23. Ceza Dairesi Esas No: 2015/5483 Karar No: 2016/2345 Karar Tarihi: 03.03.2016
Dolandırıcılık - Yargıtay 23. Ceza Dairesi 2015/5483 Esas 2016/2345 Karar Sayılı İlamı
Özet:
Sanığın, bir belediyede işe sokacağı vaadiyle katılan kişi ve kişinin annesinden toplamda 1.850 TL aldığı, ancak işe almaması ve aldığı paraları iade etmemesi nedeniyle dolandırıcılık suçundan erteli 1 yıl hapis ve 2.000 TL adli para cezası ile cezalandırıldığı belirtilmiştir. Yargıtay Ceza Genel Kurulu'nun belirttiği gibi, adli para cezasının alt sınırından tayini zorunlu olmasa da hapis cezasının alt sınırından tayin edilmesi durumunda adli para cezasının da alt sınırından tayin edilmesi gerektiği ifade edilerek, 100 günlük adli para cezasının alt sınırın üzerinde belirlenmesi nedeniyle kararın bozulduğu vurgulanmış ve bu hususun düzeltilebileceği belirtilmiştir. Kararda, sanığın mahkûmiyetine yönelik kabulünde herhangi bir isabetsizlik görülmediği, ayrıca zincirleme suç hükümlerinin uygulanması gerektiği ifade edilerek, 5237 sayılı Türk Ceza Kanunu'nun 43. maddesi hakkında detaylı açıklama yapılmıştır.

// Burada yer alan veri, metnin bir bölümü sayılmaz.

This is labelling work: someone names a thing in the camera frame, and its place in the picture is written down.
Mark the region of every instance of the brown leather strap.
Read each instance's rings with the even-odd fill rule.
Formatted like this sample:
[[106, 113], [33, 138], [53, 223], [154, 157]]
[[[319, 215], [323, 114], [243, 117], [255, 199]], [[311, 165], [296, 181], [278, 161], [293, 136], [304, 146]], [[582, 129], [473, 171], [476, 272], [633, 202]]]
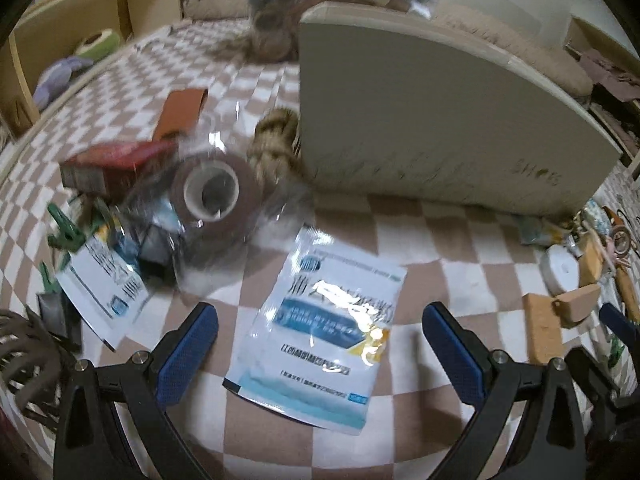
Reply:
[[208, 93], [203, 88], [172, 91], [164, 102], [152, 139], [164, 139], [179, 132], [191, 133], [198, 123]]

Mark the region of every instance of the green clothespin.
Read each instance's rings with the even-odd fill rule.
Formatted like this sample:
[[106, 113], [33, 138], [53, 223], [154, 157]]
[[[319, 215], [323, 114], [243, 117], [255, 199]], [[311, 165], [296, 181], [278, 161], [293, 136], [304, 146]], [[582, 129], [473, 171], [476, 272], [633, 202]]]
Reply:
[[69, 254], [68, 251], [65, 251], [65, 253], [62, 255], [62, 259], [60, 260], [60, 266], [58, 267], [58, 271], [60, 272], [62, 270], [65, 270], [65, 267], [70, 261], [71, 261], [71, 254]]
[[47, 269], [47, 264], [45, 262], [40, 262], [38, 266], [40, 270], [40, 275], [42, 276], [42, 285], [44, 285], [44, 291], [53, 294], [59, 294], [62, 292], [62, 288], [57, 280], [51, 280], [51, 276], [49, 275], [49, 269]]
[[49, 203], [47, 211], [59, 229], [58, 234], [47, 235], [47, 244], [55, 249], [75, 253], [86, 242], [86, 236], [53, 202]]

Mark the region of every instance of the green plush toy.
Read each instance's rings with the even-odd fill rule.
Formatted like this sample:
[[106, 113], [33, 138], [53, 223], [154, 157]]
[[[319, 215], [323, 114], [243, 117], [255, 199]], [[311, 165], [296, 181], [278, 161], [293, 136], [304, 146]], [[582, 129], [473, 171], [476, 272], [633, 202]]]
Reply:
[[115, 30], [105, 28], [103, 31], [82, 40], [82, 43], [76, 48], [76, 56], [91, 59], [97, 63], [109, 54], [113, 54], [121, 42], [122, 38]]

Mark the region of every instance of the medicine packet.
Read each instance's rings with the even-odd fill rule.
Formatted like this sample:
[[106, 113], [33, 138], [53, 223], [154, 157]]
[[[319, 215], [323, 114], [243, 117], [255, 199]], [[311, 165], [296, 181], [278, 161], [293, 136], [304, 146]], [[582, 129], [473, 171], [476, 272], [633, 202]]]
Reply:
[[297, 420], [359, 434], [405, 275], [304, 226], [224, 386]]

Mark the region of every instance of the clothespin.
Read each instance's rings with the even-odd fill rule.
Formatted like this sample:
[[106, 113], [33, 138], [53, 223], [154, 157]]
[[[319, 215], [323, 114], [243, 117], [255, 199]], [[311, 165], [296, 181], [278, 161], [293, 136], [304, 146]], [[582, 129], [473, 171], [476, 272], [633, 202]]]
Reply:
[[47, 244], [55, 249], [75, 253], [86, 242], [86, 236], [53, 202], [47, 211], [58, 224], [58, 234], [47, 235]]
[[58, 280], [51, 279], [49, 269], [47, 269], [47, 264], [45, 262], [40, 262], [38, 270], [40, 270], [40, 275], [42, 276], [42, 285], [44, 285], [45, 293], [59, 294], [62, 292], [62, 288], [60, 287]]

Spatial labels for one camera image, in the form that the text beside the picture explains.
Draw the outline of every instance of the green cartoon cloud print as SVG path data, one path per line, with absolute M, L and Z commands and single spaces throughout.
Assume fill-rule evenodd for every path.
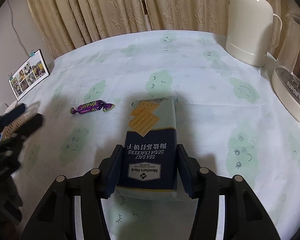
M 160 39 L 165 53 L 177 53 L 178 49 L 184 47 L 184 43 L 177 42 L 175 33 L 166 32 L 166 35 Z
M 102 80 L 101 82 L 98 82 L 93 85 L 93 87 L 90 88 L 89 92 L 86 93 L 86 95 L 83 98 L 84 103 L 92 102 L 95 100 L 98 100 L 106 88 L 106 81 Z
M 230 176 L 242 175 L 252 188 L 259 170 L 258 149 L 253 133 L 249 125 L 234 129 L 228 141 L 229 152 L 226 157 Z
M 108 209 L 109 231 L 121 240 L 155 239 L 151 226 L 152 201 L 129 198 L 119 194 L 111 196 L 114 204 Z
M 59 160 L 65 167 L 72 163 L 81 153 L 87 141 L 89 130 L 87 128 L 74 128 L 61 145 Z
M 29 172 L 34 167 L 34 165 L 38 159 L 38 154 L 40 152 L 40 148 L 41 148 L 41 146 L 39 144 L 34 144 L 29 148 L 29 150 L 26 151 L 26 155 L 24 158 L 24 168 L 25 168 L 26 174 L 29 174 Z
M 203 53 L 203 56 L 208 61 L 219 61 L 220 60 L 220 53 L 214 50 L 208 50 Z
M 292 135 L 292 133 L 289 134 L 288 142 L 292 159 L 297 163 L 298 169 L 300 171 L 300 143 Z
M 63 84 L 59 85 L 53 92 L 51 100 L 56 100 L 60 96 L 63 89 Z
M 250 103 L 255 103 L 260 98 L 258 92 L 248 83 L 230 78 L 230 84 L 234 86 L 233 93 L 237 98 L 245 99 Z
M 122 49 L 121 52 L 126 56 L 126 57 L 133 57 L 137 54 L 138 49 L 134 44 L 129 45 L 125 49 Z
M 152 97 L 168 95 L 172 85 L 172 76 L 166 70 L 152 73 L 146 83 L 146 90 Z
M 109 55 L 110 55 L 110 53 L 100 54 L 100 52 L 98 52 L 98 53 L 94 54 L 91 58 L 89 58 L 87 60 L 87 63 L 94 62 L 94 61 L 103 63 L 108 58 Z
M 282 214 L 287 204 L 286 201 L 286 194 L 279 195 L 276 206 L 269 211 L 269 216 L 275 225 L 278 225 L 282 221 Z

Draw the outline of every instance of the cracker image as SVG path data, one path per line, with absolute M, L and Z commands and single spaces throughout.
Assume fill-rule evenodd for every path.
M 153 112 L 157 107 L 159 107 L 159 104 L 150 102 L 150 101 L 141 101 L 138 106 L 131 111 L 132 116 L 137 116 L 143 109 L 146 109 L 149 112 Z
M 129 126 L 144 137 L 159 120 L 159 117 L 147 109 L 142 109 L 140 113 L 129 122 Z

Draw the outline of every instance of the kettle base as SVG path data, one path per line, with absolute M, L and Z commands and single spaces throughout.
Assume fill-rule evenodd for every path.
M 226 51 L 234 58 L 255 67 L 263 67 L 266 64 L 266 54 L 264 56 L 256 56 L 239 47 L 231 44 L 226 40 Z

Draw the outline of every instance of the screw head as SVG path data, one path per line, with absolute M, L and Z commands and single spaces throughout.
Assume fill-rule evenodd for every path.
M 208 173 L 209 173 L 209 170 L 208 170 L 207 168 L 205 168 L 205 167 L 200 168 L 199 171 L 200 171 L 200 173 L 202 173 L 202 174 L 208 174 Z
M 235 176 L 234 176 L 234 179 L 235 179 L 237 182 L 243 181 L 243 177 L 241 177 L 240 175 L 235 175 Z
M 94 168 L 94 169 L 92 169 L 92 170 L 90 171 L 90 173 L 91 173 L 92 175 L 97 175 L 97 174 L 100 173 L 100 170 L 99 170 L 98 168 Z
M 64 180 L 65 180 L 65 176 L 62 176 L 62 175 L 60 175 L 56 178 L 57 182 L 63 182 Z

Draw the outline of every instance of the electrical cord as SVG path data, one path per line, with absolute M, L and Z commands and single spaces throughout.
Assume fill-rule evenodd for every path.
M 22 44 L 21 39 L 20 39 L 20 37 L 19 37 L 19 34 L 18 34 L 17 30 L 15 29 L 15 27 L 14 27 L 14 25 L 13 25 L 13 11 L 12 11 L 11 5 L 10 5 L 10 3 L 9 3 L 9 0 L 8 0 L 8 5 L 9 5 L 9 8 L 10 8 L 10 12 L 11 12 L 11 25 L 12 25 L 12 28 L 13 28 L 13 30 L 14 30 L 14 33 L 16 34 L 16 37 L 17 37 L 17 40 L 18 40 L 19 44 L 20 44 L 21 47 L 23 48 L 23 51 L 25 52 L 27 58 L 29 58 L 29 55 L 28 55 L 28 53 L 27 53 L 27 50 L 26 50 L 25 46 Z
M 54 54 L 54 53 L 52 52 L 52 49 L 50 48 L 49 44 L 45 41 L 45 39 L 44 39 L 43 36 L 42 36 L 42 39 L 43 39 L 44 43 L 47 44 L 47 46 L 49 47 L 50 52 L 53 54 L 53 56 L 55 56 L 55 59 L 58 58 L 58 57 L 56 56 L 56 54 Z

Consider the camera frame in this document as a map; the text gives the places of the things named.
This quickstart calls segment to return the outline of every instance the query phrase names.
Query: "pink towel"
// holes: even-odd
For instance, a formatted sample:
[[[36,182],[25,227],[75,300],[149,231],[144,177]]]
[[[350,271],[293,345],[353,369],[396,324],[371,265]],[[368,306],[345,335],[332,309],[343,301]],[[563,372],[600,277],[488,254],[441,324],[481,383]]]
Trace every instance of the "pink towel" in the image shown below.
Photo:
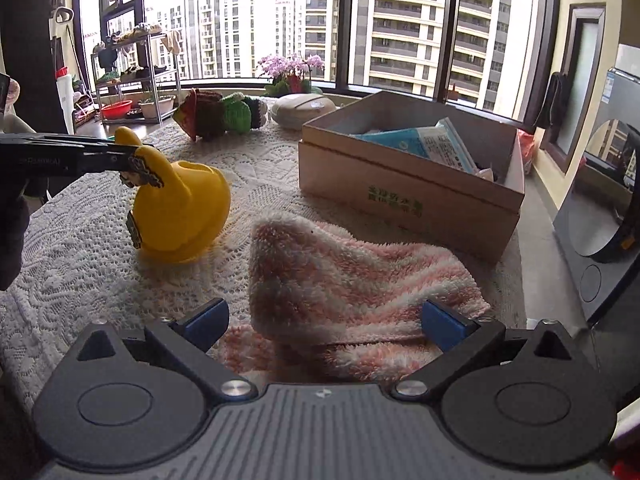
[[[390,383],[440,354],[420,328],[429,299],[468,317],[490,308],[449,250],[372,244],[334,225],[273,216],[252,231],[252,327],[229,329],[218,358],[259,383]]]

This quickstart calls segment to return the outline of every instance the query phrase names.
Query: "green knitted toy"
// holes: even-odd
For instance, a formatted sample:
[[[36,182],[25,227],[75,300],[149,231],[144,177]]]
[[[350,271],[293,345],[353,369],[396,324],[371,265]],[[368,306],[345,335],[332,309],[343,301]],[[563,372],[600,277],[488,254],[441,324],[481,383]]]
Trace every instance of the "green knitted toy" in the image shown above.
[[[174,120],[196,140],[210,140],[225,132],[247,133],[264,126],[267,105],[261,99],[235,92],[227,97],[209,89],[193,89],[175,111]]]

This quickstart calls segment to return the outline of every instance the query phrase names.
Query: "potted plant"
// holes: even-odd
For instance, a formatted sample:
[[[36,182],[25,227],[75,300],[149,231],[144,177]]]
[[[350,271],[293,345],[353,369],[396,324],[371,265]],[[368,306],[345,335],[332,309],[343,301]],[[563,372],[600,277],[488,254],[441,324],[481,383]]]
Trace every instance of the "potted plant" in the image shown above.
[[[273,78],[264,87],[267,97],[282,97],[288,94],[321,94],[322,90],[311,85],[311,67],[324,68],[320,56],[302,59],[300,54],[284,56],[265,56],[258,61],[264,75]]]
[[[145,119],[157,119],[156,116],[156,102],[154,101],[153,95],[150,95],[146,99],[142,99],[138,101],[140,105],[140,110],[142,111],[142,115]],[[163,116],[165,113],[168,113],[174,107],[174,96],[158,96],[158,107],[160,108],[160,115]]]

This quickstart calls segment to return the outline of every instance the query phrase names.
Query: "yellow toy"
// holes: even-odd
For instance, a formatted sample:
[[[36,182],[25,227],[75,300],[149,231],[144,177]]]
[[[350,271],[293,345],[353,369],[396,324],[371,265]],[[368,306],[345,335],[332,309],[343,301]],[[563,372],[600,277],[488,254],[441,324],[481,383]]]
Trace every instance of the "yellow toy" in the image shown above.
[[[167,263],[186,262],[203,253],[229,214],[231,194],[222,173],[186,160],[170,164],[125,126],[116,130],[115,142],[139,146],[138,173],[121,173],[125,184],[140,186],[127,218],[133,245]]]

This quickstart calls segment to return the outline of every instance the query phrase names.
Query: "red basin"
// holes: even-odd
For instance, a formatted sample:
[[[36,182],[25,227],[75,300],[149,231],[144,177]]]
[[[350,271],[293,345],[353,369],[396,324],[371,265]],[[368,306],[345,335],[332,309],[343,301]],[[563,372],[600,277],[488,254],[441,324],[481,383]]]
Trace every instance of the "red basin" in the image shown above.
[[[120,101],[114,103],[113,105],[106,105],[102,107],[102,116],[105,119],[121,119],[127,112],[131,110],[131,105],[133,101]]]

23. Ceza Dairesi 2015/5483 E. , 2016/2345 K.
"İçtihat Metni"
MAHKEMESİ :Asliye Ceza Mahkemesi SUÇ : Dolandırıcılık HÜKÜM : 5237 sayılı TCK’nın 157/1, 52/2-4, 51/1 maddeleri uyarınca neticeten erteli 1 yıl hapis ve 10 gün karşılığı 2.000 TL adli para cezası
Dosya incelenerek gereği düşünüldü: Sanığın katılan ...’ı belediyede işe sokacağı vaadi ile kandırıp, adı geçen katılandan ve annesi olan diğer katılan ...’dan değişik zaman dilimlerinde toplamda 1.850 TL para aldığının, buna karşın, katılan ...’ı işe sokmadığı gibi adı geçenden ve annesinden aldığı paraları da iade etmediğinin iddia edildiği somut olayda; Sanığın aşamalardaki savunmalarına, katılanların beyanlarına, tanık anlatımına ve tüm dosya kapsamına göre; yerel mahkemenin sanığın üzerine atılı “dolandırıcılık” suçundan mahkûmiyetine yönelik kabulünde herhangi bir isabetsizlik görülmemiş, diğer yandan katılan ...’ı işe sokacağı vaadi ile adı geçen katılandan ve annesinden değişik zamanlarda para aldığı, dolayısıyla katılanlara yönelik dolandırıcılık eylemini bir suç işleme kararının icrası kapsamında değişik zamanlarda birden fazla kez işlediği tespit olunan sanık hakkında 5237 sayılı TCK"nın 43. maddesinde karşılığını bulan zincirleme suç hükümlerinin uygulanması gerektiğinin gözetilmemesi aleyhe temyiz olmadığından bozma nedeni yapılmamıştır. Yapılan yargılamaya, toplanıp karar yerinde gösterilen delillere, mahkemenin kovuşturma sonuçlarına uygun olarak oluşan kanaat ve takdirine, incelenen dosya kapsamına göre, sanığın yerinde görülmeyen diğer temyiz itirazlarının reddine, Ancak; Yargıtay Ceza Genel Kurulunun 19/06/2007 tarih ve 2007/10-108 Esas, 2007/152 Karar sayılı ilamında da belirtildiği gibi yasa koyucunun ayrıca adli para cezası öngördüğü suçlarda, hapis cezasının alt sınırdan tayini halinde mutlak surette adli para cezasının da alt sınırdan tayini gerektiği yönünde bir zorunluluk bulunmamakta ise de, yeterli ve yasal gerekçe gösterilmeksizin adli para cezasının alt sınırın üzerinde 100 gün olarak tayin edilmesi, Bozmayı gerektirmiş, sanığın temyiz itirazları bu itibarla yerinde görülmüş olduğundan hükmün bu sebepten dolayı 5320 sayılı Kanun"un 8/1. maddesi gereğince uygulanması gereken 1412 sayılı CMUK"nın 321. maddesi uyarınca BOZULMASINA, ancak yeniden yargılama yapılmasını gerektirmeyen bu hususun aynı Kanun"un 322. maddesi uyarınca düzeltilmesi mümkün bulunduğundan, hüküm fıkrasından adli para cezasına ilişkin sırasıyla "100 GÜN" ve "2.000 TL" ibarelerinin çıkartılarak yerine, sırasıyla "5 GÜN" ve "100 TL" ibarelerinin eklenmesi suretiyle sair yönleri usul ve yasaya uygun bulunan hükmün DÜZELTİLEREK ONANMASINA, 03/03/2016 tarihinde oybirliğiyle karar verildi.